When running the commands listed here:
http://tracker.ceph.com/issues/34307#note-1
The problematic bucket is listed in the output (along with 72 other
buckets):
"CLIENTBUCKET", "default.294495648.690", "default.5689810.107"
As this tests for bucket_id and marker fields not matching to print out the
information, is the implication here that both of these should match in
order to fully migrate to the new sharded index?
I was able to do a "metadata get" using what appears to be the old index
object ID, which seems to support this (there's a "new_bucket_instance_id"
field, containing a newer "bucket_id" and reshard_status is 2, which seems
to suggest it has completed).
I am able to take the "new_bucket_instance_id" and get additional metadata
about the bucket, each time I do this I get a slightly newer
"new_bucket_instance_id", until it stops suggesting updated indexes.

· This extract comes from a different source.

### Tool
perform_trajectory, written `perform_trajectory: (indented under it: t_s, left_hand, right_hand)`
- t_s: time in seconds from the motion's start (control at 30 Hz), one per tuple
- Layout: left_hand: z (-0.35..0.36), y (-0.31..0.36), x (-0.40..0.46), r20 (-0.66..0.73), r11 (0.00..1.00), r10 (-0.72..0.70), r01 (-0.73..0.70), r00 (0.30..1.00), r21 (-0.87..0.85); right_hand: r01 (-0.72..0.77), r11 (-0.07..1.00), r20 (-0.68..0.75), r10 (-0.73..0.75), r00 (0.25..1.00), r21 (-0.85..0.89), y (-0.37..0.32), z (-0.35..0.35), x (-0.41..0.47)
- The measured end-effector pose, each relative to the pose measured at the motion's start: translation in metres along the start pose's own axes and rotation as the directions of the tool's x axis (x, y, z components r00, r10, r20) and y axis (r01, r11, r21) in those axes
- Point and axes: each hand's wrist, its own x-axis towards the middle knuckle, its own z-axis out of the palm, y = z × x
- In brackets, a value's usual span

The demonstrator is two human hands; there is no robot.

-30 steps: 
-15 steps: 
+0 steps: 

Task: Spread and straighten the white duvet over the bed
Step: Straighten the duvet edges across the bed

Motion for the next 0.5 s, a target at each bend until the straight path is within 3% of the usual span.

It's probably worth pointing out that when going through this process the
final "bucket_id" doesn't match the one that I currently get when running
'radosgw-admin bucket stats --bucket "CLIENTBUCKET"', even though it also
suggests that no further resharding has been done as "reshard_status" = 0
and "new_bucket_instance_id" is blank. The output is available to view
here:
https://pastebin.com/g1TJfKLU
It would be useful if anyone can offer some clarification on how to proceed
from this situation, identifying and removing any old/stale indexes from
the index pool (if that is the case), as I've not been able to spot
anything in the archives.
If there's any further information that is needed for additional context
please let me know.
Usually, when you bucket
is automatically resharded in some case old
big index is not deleted - this is your large
omap object.
This index is safe to
delete. Also look at [1].
[1] https://tracker.ceph.com/issues/24457